Usenet has evolved since its introduction in 1980, now serving a purpose far more vast than it’s original intended purpose of ASCII communication. With the popularization of binary-to-ASCII conversion (such as uuencoding), it became practical to post files on the text-only messaging system. However, there are size limits on Usenet messages, so large files may be split among thousands of messages or more.
NZB was developed by Newzbin.com as a method of creating a portable index of files on Usenet. The file format is open, XML-based, and free to use by anyone. The specification is somewhat simple and may contains identifiers for multiple files, the messages that compose that file, and any groups that may reference those messages. This information can be read by a newsreader implementing NZB support, allowing automated download of the files contained in the NZB.
Where do you get these NZB files? A favorite place of mine is Binsearch.

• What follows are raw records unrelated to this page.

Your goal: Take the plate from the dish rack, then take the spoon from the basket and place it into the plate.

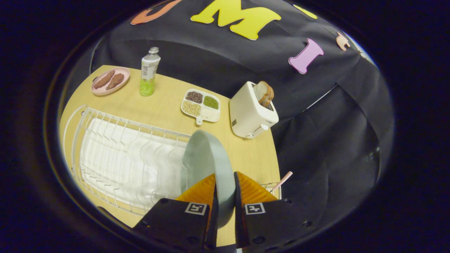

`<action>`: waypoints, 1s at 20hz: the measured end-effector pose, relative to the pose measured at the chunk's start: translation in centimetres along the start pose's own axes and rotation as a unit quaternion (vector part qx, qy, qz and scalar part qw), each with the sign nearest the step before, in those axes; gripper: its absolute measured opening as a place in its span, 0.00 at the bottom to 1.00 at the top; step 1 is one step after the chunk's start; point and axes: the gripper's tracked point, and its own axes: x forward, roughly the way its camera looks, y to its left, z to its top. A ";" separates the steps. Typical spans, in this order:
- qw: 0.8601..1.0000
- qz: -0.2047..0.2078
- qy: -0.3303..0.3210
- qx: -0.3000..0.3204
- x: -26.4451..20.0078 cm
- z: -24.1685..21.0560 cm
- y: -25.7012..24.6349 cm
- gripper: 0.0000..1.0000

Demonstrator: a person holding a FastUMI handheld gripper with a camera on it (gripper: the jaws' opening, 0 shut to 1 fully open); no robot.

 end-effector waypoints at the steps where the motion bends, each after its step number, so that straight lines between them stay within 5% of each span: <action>1: 1.000 -0.007 -0.008 0.004 -0.3 0.1 -0.2 0.25; 6: 0.998 -0.042 -0.039 0.034 -1.5 0.0 -1.9 0.25; 9: 0.996 -0.026 -0.063 0.058 -2.4 -0.3 -2.5 0.25; 20: 0.977 0.156 -0.089 0.115 -9.7 -8.6 -2.9 0.25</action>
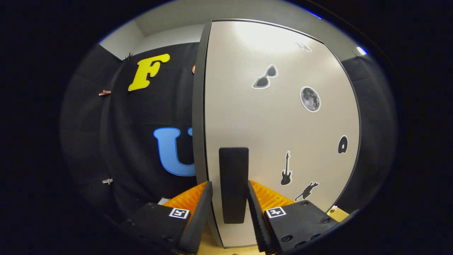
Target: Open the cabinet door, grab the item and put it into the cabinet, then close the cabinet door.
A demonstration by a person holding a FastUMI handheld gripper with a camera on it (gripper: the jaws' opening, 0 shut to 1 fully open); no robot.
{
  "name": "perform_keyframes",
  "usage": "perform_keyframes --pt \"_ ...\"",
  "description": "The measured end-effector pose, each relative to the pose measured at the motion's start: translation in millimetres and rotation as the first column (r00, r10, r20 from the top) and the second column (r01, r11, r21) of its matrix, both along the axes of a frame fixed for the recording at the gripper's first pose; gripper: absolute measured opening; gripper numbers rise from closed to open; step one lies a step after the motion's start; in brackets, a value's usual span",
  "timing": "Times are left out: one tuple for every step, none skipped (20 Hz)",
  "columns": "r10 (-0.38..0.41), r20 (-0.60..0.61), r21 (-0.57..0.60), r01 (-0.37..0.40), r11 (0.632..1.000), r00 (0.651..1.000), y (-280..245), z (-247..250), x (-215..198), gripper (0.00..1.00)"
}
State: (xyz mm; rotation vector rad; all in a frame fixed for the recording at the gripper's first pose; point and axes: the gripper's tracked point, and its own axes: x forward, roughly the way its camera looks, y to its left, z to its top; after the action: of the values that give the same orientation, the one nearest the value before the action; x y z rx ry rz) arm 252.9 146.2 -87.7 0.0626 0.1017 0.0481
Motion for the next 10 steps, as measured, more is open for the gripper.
perform_keyframes --pt "-0.004 0.01 0.013 0.004 1.0 1.0 1 3 0 0.55" --pt "-0.024 0.008 0.002 0.024 1.0 1.0 -5 3 -4 0.48" --pt "-0.001 0.016 0.008 0.001 1.0 1.0 -4 12 -8 0.42" --pt "-0.003 0.009 -0.008 0.003 1.0 1.0 -3 1 3 0.36" --pt "0.005 -0.001 -0.008 -0.005 1.0 1.0 -3 2 1 0.29" --pt "0.017 -0.015 -0.002 -0.017 1.0 1.0 -3 1 -1 0.21" --pt "0.025 -0.015 -0.006 -0.025 1.0 1.0 -3 1 -2 0.22" --pt "0.036 -0.018 -0.02 -0.036 0.999 0.999 -3 1 -4 0.21" --pt "0.044 -0.02 -0.023 -0.044 0.999 0.999 -4 2 -7 0.21" --pt "0.052 -0.025 -0.018 -0.053 0.998 0.998 -4 3 -14 0.21"
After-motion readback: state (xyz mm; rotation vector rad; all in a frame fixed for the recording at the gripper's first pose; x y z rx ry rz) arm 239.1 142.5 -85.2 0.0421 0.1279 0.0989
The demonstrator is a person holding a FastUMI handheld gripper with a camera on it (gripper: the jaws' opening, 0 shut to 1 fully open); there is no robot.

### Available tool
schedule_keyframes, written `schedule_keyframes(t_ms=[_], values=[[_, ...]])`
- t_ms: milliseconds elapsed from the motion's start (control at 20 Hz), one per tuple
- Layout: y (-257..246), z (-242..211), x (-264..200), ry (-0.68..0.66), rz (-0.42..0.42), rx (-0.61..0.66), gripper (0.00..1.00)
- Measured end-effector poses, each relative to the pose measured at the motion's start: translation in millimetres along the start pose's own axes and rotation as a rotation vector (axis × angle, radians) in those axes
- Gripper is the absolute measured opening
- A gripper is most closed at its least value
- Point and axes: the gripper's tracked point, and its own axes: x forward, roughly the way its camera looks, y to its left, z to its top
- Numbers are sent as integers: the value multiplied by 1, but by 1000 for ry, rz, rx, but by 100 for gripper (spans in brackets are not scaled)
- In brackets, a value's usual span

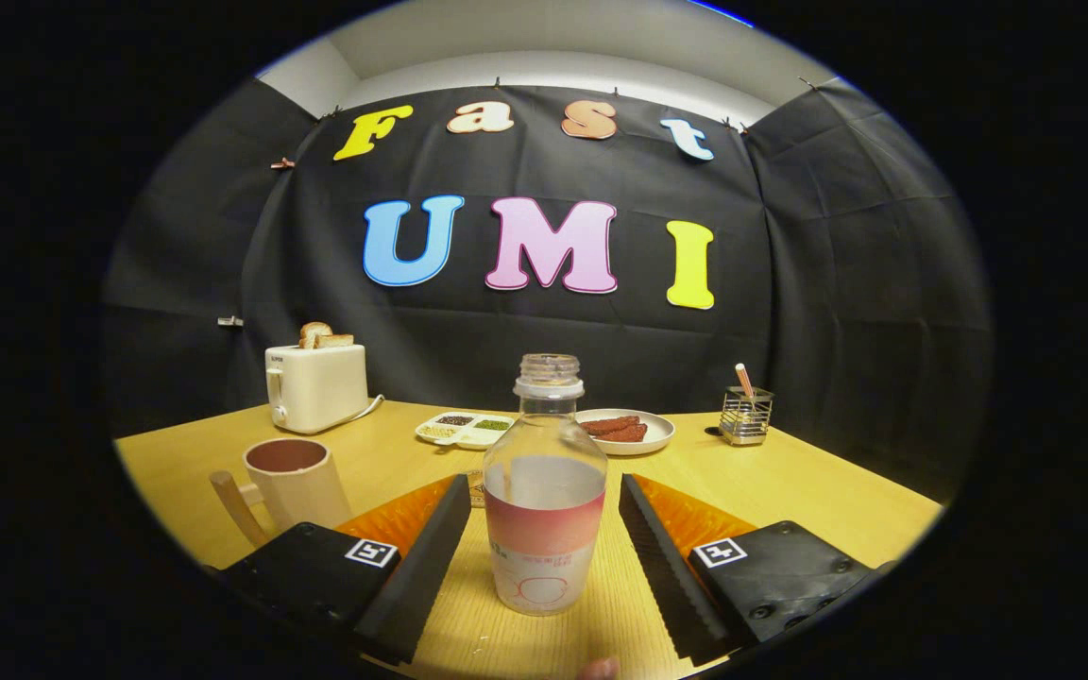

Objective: Take the bottle from table, then pour the juice into the cup, finally place the bottle on the coaster

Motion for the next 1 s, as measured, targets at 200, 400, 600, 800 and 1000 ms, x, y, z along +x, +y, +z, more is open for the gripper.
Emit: schedule_keyframes(t_ms=[200, 400, 600, 800, 1000], values=[[3, -18, 13, 33, -7, 4, 97], [-1, -19, 18, 70, -46, 12, 78], [1, 15, 15, 59, -46, -60, 73], [-4, 48, 13, 98, -59, -164, 72], [-22, 85, 12, 130, -152, -302, 71]])
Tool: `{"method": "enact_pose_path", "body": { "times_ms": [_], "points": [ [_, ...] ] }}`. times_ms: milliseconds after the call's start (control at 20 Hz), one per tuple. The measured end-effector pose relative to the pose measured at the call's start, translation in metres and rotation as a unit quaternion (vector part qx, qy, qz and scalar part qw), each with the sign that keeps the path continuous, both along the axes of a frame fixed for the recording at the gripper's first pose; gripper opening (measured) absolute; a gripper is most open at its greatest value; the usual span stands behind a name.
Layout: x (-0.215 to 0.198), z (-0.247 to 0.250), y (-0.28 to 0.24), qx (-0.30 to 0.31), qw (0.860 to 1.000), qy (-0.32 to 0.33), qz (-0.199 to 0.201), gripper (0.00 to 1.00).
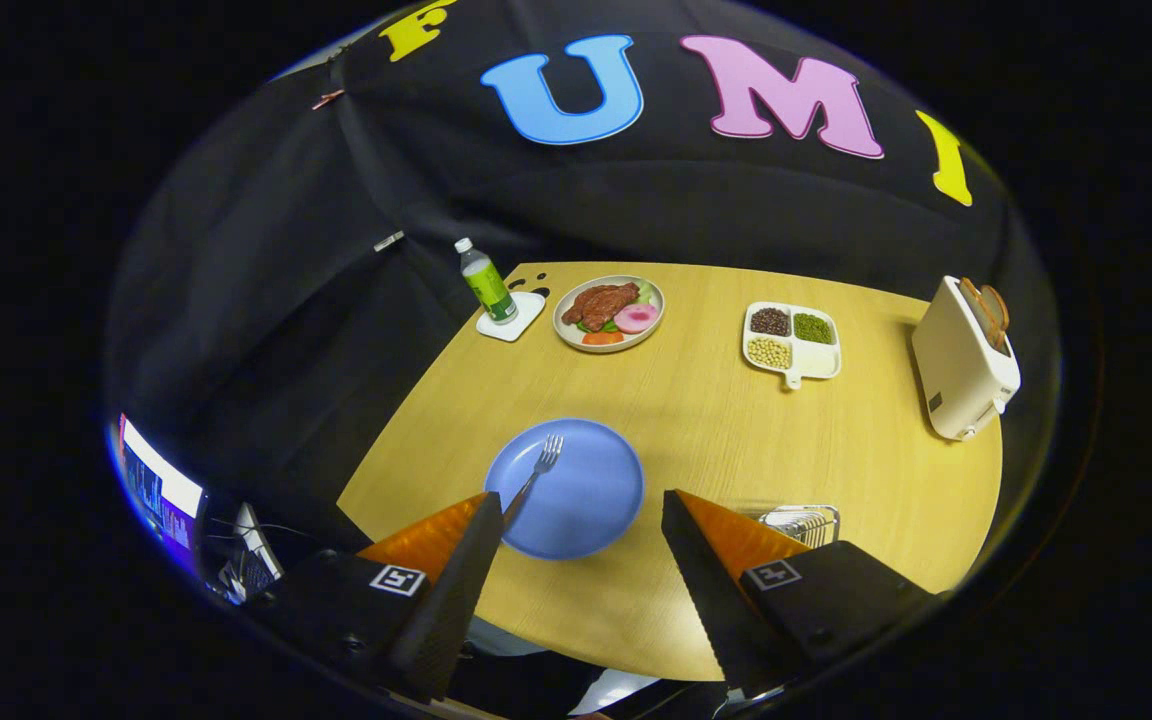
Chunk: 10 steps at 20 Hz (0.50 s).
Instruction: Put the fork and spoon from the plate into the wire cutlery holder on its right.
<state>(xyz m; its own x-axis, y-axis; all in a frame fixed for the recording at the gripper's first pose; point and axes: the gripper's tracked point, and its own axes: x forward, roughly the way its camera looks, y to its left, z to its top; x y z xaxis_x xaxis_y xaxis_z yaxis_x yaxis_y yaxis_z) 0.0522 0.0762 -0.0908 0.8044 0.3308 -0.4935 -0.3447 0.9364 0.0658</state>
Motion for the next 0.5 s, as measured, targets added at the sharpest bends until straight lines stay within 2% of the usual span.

Due to the mesh-style network of Usenet, it is common for some messages in a large file to not reach every server. Because of this, a parity volume set archive (known as parchive) was developed. These files consist of both index and recovery files. The index files contain a calculated value (hash) that is used to verify that a particular file is valid and not corrupt. If, however, a file is corrupted or missing, the repair files can be used to fix the data or reconstruct the file.
RAR is a proprietary archiving format similar to zip, gzip, and 7z. Although the format is not free to use for compression (it requires a paid license from the author), extraction is implemented an open-source utility called unrar, available on most OS‘s. Despite the non-free nature of RAR, its success is partially dependent on handling split volumes. A split volume allows a file to be spread among multiple smaller archive files. For example, an 700MB movie file might be archived and split into 50MB volumes. The advantage of smaller volumes is due in part to verification limitations and inherent Usenet deficiencies.
NFO files are not specifically required in any way, but often accommodate the main files. It’s no coincidence that the extension looks much like the word “info”, as that is the purpose of the file. Information often included in the NFO file are the release details, quality, source, and group that released the files. The files use no specific format, but are simple ASCII files, though several programs exist for the explicit purpose of formatting the messages in a friendly way. However, the information is just as easily viewed in any text editor.
So how do all these components fit together? It goes something like this:
So, why bother with downloading binaries from Usenet? Speeds are fast – often very fast. Because ISP servers sit relatively close to the end-user, it’s easily possible to max out the rated line speed with downloads. Although the topography doesn’t always hold true for subscription services, this is a selling point and has become a requirement of successful newsgroup providers.
Unlike P2P applications, you are not dependent on the popularity of content with other users. This not only affects the speed of download, but also the availability of a file. If you’re searching for an obscure file, it may be much easier to find it on the newsgroups. Many services are providing file retention in excess of an entire year. As long as a single person has posted the file within the retention time, anyone can access it.
Another important comparison with P2P applications, is the relative privacy you have when downloading from Usenet. With BitTorrent, you are sharing with hundreds of users, all of which must be able to see that you’re transferring the file for the system to work. Usenet, however, utilizes a client-server model, so the only person that can see what you’re downloading is you. Additionally, for the extra-paranoid, many providers now offer SSL-encrypted connections.
It’s for all these reasons that I find Usenet to be a superior resource for locating and downloading binary files.